What will 2012 have in store for our politicians?
The start of a new year should promise a fresh and promising beginning. But 2012 may suffer from a longer than expected hangover from the old year.
Ask why, and that tired old Clinton White House expression springs to mind: "It's the economy, stupid."
I've struggled to find many politicians with an upbeat optimism about 2012.
Sure, they're looking forward to the London Olympics and the Queen's Diamond Jubilee. Some are even talking up the chances of England's footballers in the European Nations Cup in June.
But all the politics comes back to the state of the economy at home and abroad.
Going for growth
"We've got to see growth back in the economy," said Labour's Jon Ashworth, elected as Leicester South's new MP last May.
"The economy's been flat-lining for the last 12 months.
"In the next year, David Cameron has desperately got to get growth in the economy and I don't think he will."
Speculation will continue into 2012 over the durability of the Conservative-Liberal Democrat coalition.
Another MP, new to this parliament, has no doubt the Cameron-Clegg partnership is secure.
"And I'll tell you why," Anna Soubry, Broxtowe's Tory MP, told me.
"We've come together because our prime object is to sort out the economy. On that both the Tories and the Lib Dems are utterly united."
And with a cheeky dig at her coalition partners, she added: "When you look at their poll ratings, I don't think Liberal Democrats will want to leap into a general election all that soon."
In 2012, the financial squeeze will tighten on our local councils. Labour-run Nottingham and Leicester City are hinting at increasing council tax next May.
That's despite the government offering a cash deal to help town halls freeze increases for another year.

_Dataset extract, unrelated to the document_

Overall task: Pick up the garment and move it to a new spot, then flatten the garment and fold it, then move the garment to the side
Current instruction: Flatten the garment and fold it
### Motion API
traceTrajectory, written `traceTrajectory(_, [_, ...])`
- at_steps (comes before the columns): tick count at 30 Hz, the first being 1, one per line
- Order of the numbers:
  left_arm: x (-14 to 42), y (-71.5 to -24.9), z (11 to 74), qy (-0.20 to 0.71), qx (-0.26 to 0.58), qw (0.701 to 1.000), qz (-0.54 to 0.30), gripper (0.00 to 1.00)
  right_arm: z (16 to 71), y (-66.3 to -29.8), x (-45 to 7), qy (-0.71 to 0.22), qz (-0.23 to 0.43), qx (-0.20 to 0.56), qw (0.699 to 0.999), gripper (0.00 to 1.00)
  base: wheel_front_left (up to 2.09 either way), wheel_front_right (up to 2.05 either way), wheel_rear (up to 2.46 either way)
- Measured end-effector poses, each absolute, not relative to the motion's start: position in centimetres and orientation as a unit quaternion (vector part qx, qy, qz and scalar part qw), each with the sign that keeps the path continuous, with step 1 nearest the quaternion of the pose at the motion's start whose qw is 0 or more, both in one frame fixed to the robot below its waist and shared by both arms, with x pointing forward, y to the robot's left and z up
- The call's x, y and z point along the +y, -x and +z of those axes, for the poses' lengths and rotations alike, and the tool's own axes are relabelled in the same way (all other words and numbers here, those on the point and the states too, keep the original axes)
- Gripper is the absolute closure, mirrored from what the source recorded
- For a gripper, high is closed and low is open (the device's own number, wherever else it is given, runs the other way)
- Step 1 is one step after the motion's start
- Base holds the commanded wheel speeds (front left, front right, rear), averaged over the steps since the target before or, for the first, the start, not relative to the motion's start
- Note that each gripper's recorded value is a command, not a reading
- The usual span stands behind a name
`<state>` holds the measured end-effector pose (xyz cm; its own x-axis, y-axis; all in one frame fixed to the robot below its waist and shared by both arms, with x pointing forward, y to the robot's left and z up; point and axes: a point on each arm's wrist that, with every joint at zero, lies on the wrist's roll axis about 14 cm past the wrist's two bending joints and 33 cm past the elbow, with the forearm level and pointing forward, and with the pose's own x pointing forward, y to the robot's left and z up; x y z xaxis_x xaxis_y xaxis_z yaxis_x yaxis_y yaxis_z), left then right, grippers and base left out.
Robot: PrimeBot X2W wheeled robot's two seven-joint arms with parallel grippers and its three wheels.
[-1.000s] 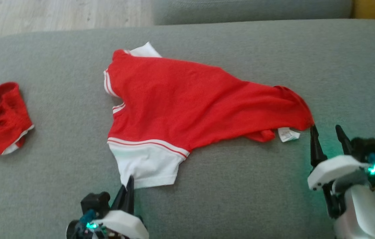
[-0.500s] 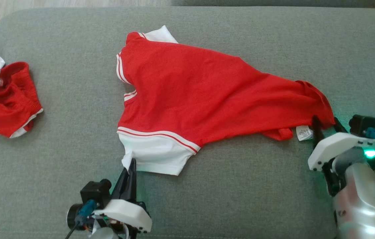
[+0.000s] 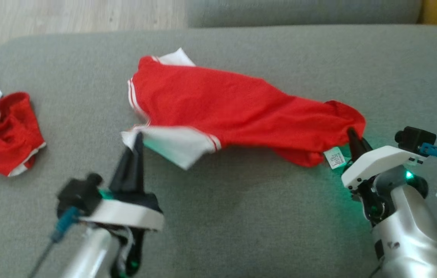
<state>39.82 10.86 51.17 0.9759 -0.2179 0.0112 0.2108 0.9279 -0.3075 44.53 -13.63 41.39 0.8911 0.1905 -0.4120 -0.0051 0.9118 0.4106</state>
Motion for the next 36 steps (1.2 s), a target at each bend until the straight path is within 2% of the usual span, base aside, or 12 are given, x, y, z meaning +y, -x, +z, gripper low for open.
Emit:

But Labour leaders of our larger urban and city councils in the East Midlands fear a political trap... a jar of Eric Pickles jam this year but a further round of tough spending cuts in 2013.
Another significant change for our councils will be the impact of the new Localism Act, especially on housing and planning.
"It's both a liberation and a risk," the Tory leader of Derby City Council, Councillor Philip Hickson told me.
"Clearly, we want to be able to make more decisions locally. That's a really good thing.
"But there is concern about alterations to the planning rules, which some see as a danger to the green belt and giving 'carte blanche' to developers."
The new year also kick starts the movie awards season.
Meryl Streep's portrayal of Margaret Thatcher in The Iron Lady has already been highly praised.
The movie hits the cinema screens this January. As I've blogged before, the 'Beast of Bolsover' himself gets a small part.
Bolsover's Dennis Skinner was an extra in scenes set in the House of Commons.
"The most interesting thing about the extras was that there were half a dozen Tory whips," said the veteran Labour MP.
"But they had to sit on the same side as me shouting at Thatcher. Imagine that -Tory whips shouting at Thatcher, who would believe it?" he added.
Cinema has a way of weaving some magic.
Our politicians may need some magic dust in 2012.